Cuando caminas por las calles de ese mercado, encuentras verduras y frutas, pero también frutos secos, locales de comida, rotiserías, carnicerías. ME llama la atención la cantidad de cosas increíbles que puedes encontrar en las ferias de las pulgas que se ubican en un costado, sombreros, teléfonos celulares de los primeros que salieron, afiches, etc. Que increíblemente te hacen recordar la niñez y adolescencia perdida con el paso del tiempo.

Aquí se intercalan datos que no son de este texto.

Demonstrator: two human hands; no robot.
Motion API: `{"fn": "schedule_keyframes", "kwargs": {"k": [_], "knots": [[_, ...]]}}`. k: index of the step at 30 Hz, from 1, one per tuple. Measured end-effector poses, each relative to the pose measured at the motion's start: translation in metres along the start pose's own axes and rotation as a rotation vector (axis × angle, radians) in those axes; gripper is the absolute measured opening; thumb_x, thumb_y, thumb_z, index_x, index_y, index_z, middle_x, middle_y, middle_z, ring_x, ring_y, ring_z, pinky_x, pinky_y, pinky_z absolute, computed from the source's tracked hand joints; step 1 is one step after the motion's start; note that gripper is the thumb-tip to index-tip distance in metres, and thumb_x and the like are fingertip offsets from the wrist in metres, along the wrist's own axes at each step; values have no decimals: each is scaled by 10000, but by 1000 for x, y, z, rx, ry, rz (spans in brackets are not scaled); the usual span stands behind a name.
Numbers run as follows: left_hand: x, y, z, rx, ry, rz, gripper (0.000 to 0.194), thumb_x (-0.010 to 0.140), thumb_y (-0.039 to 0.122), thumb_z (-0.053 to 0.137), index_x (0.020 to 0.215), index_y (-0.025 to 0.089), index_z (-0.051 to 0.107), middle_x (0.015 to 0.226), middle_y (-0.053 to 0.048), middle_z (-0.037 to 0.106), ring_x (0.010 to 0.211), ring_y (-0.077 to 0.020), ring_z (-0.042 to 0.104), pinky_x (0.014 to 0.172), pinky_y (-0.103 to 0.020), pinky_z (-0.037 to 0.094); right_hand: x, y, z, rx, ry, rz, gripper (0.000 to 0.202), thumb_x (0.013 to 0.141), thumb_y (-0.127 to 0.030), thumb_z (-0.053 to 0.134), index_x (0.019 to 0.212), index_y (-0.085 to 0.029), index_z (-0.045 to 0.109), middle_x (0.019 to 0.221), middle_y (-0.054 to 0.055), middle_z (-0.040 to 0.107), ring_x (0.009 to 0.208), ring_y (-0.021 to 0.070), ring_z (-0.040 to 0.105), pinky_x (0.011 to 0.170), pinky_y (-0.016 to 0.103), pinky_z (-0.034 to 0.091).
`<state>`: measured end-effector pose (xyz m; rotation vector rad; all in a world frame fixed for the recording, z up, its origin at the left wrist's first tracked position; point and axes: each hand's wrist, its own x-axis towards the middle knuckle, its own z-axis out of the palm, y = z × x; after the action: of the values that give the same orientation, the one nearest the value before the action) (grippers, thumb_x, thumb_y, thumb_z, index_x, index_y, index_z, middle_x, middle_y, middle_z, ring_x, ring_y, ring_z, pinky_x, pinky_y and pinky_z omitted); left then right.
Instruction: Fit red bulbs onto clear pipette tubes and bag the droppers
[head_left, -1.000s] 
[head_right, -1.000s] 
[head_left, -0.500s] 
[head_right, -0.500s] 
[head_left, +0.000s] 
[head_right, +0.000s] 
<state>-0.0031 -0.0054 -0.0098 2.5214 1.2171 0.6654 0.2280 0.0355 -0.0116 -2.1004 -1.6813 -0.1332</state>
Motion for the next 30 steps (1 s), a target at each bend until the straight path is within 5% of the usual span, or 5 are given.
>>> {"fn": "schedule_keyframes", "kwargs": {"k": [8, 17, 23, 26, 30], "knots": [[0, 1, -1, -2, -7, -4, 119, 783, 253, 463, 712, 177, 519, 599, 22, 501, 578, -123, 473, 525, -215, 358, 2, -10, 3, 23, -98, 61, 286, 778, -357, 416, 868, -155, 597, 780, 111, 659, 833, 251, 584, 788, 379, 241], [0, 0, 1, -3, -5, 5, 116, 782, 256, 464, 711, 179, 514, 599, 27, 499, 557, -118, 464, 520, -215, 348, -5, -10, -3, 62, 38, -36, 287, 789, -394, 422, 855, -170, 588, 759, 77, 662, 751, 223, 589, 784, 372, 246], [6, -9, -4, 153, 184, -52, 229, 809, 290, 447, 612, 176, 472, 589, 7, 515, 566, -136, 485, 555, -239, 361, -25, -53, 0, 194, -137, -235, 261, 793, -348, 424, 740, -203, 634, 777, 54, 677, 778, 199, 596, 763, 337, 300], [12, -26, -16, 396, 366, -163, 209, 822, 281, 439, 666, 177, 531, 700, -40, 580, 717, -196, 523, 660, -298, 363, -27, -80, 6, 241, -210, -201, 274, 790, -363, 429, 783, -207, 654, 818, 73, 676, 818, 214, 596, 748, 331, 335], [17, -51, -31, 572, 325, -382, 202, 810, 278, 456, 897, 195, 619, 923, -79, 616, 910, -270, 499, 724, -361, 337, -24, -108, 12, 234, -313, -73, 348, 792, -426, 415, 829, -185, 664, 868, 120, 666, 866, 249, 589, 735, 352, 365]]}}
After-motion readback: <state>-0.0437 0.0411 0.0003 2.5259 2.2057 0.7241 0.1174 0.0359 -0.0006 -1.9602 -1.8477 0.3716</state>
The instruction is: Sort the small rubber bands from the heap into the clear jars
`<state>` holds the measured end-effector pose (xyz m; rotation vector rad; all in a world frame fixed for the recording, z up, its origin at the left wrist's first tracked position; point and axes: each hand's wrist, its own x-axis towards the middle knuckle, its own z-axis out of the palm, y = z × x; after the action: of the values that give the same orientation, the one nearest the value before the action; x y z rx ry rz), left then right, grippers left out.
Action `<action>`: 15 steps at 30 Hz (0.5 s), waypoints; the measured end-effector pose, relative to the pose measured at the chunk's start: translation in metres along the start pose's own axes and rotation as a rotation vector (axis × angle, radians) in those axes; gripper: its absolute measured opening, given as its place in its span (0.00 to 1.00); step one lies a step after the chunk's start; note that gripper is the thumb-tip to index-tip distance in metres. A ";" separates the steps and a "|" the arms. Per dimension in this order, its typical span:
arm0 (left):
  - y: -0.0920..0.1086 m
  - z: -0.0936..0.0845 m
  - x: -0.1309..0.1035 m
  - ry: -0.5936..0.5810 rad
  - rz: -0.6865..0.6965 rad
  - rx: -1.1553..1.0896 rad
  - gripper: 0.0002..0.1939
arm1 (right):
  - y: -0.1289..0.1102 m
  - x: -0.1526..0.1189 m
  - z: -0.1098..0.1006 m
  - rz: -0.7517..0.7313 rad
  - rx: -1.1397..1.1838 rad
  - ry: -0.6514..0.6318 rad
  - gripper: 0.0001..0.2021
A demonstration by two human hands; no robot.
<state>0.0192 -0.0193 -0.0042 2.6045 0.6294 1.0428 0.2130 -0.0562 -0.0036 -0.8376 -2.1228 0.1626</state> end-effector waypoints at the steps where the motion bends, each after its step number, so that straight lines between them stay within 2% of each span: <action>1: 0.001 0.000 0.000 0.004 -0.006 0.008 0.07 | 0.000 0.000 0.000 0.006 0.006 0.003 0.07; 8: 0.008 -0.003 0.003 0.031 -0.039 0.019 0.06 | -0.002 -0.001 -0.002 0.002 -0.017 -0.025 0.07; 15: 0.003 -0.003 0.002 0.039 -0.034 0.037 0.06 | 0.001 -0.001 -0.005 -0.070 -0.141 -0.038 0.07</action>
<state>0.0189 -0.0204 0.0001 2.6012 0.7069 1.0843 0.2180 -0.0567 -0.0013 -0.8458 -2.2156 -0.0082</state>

Es muy entretenida también la enorme cantidad de gatos que existen en estos locales. Hay una vieja leyenda que dice que los gatos eran adorados en el antiguo Egipto, puesto que su base alimenticia era el maíz y acumularlo arriesgaba llenar de ratones la cosecha, y los gatos los espantaban. Por lo que mi mamá me dijo cuando caminamos cada vez que vamos a comprar y yo paso haciéndole cariño a todos los gatos que hay (que son muchos) y preguntaba por qué existían tanto gato, y la explicación es esa, un remedio barato para los ratones. Digo barato porque no te gastas más de diez mil pesos en mantenerlo y además se enferman poco.
Por último, es importante observar el sincretismo cultural que ha sufrido La Vega en estos últimos años, ya que ha aumentado la inmigración a nuestro territorio nacional. Es entretenido escuchar distintos acentos, y olores que antes no existían. Frutas y verduras y diferentes preparaciones de comidas que nunca los habíamos visto.
Les recomiendo ir a dar vueltas en la bicicleta, o a pie, las aceitunas de Avenida La Paz, las verduras frescas, la vega chica y la grande… mmm ojalá exista una política seria para poder mantener ese patrimonio tan entretenido y criollo que es la esencia de la ciudad de Santiago.